Es liege auf der Hand, dass den Beklagten aus der Natur des Vertrages heraus, die Pflicht traf, über die ihm im Rahmen seiner Tätigkeit bekannt werdenden Informationen Stillschweigen zu bewahren. Dies umso mehr, als der Beklagte im Vorfeld - auf einem von ihm in Umlauf gebrachten Flyer - mit seiner strikten Diskretion geworben hatte. Diese Verschwiegenheits- und Treuepflicht habe der Beklagte verletzt, indem er der abgelehnten Bewerberin die Gründe für die Absage mitgeteilt und auf einen Verstoß gegen das AGG hingewiesen habe.
Der Beklagte könne sich auch nicht darauf berufen, zur Weitergabe dieser Gründe berechtigt gewesen zu sein. Zwar werde im Arbeitsrecht die Erstattung einer Strafanzeige des Arbeitnehmers gegen seinen Arbeitgeber als zulässig erachtet. Der Beklagte habe allerdings keine Strafanzeige wegen einer möglichen Straftat der Klägerin erstattet, sondern der Bewerberin einen Verstoß gegen das AGG mitgeteilt. Ein solcher Verstoß stelle nach dem Willen des Gesetzgebers keine Straftat dar, sondern führe lediglich zu einem zivilrechtlichen Entschädigungsanspruch des Betroffenen. Gehe es allein um einen zivilrechtlichen Sachverhalt, könne sich der Beklagte auch nicht darauf berufen, im Interesse der Allgemeinheit gehandelt zu haben.
Was ist daraus zu lernen? Erstens: Seien Sie bitte nicht doof und zeigen Sie niemals und unter keinen Umständen Zivilcourage, weil Sie niemals wissen können, gegen welche Paragraphen Sie damit verstoßen. In unserem Fall beging der ahnungslose Berater den Fehler, dass er anstatt selbst Anzeige zu erstatten, sich mit dem Weiterleiten der Information an die Kandidatin begnügte.
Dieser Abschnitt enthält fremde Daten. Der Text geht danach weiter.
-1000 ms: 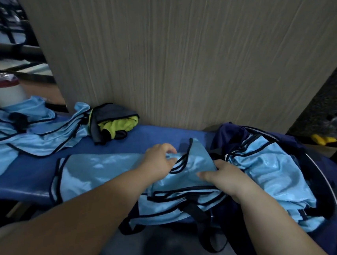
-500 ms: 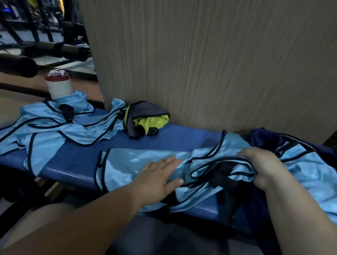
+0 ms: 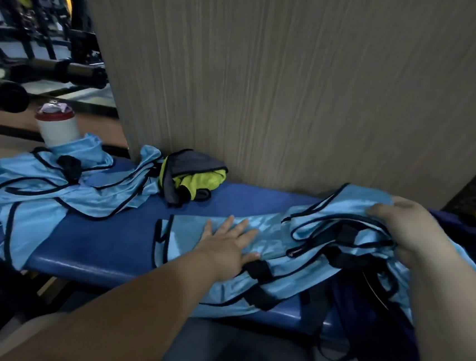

Zweitens: Vergessen Sie, was Ihnen in der Schule erzählt wurde: Der kategorische Imperativ ist der Anwalt, nur dem sollen Sie gehorchen! Handle so, dass der Anwalt über Ihr Handeln nicht meckern kann.
Drittens: Vertrag ist Vertrag, Versprechen ist Versprechen, sie sind beide heilig und dürfen auf gar keinen Fall auf dem Altar der Moral geopfert werden. Und erzählen Sie mir bitte nicht, dass ein solches Motto auch das Leitmotiv eines Propagandisten in einem Unrechtsstaat sein könnte.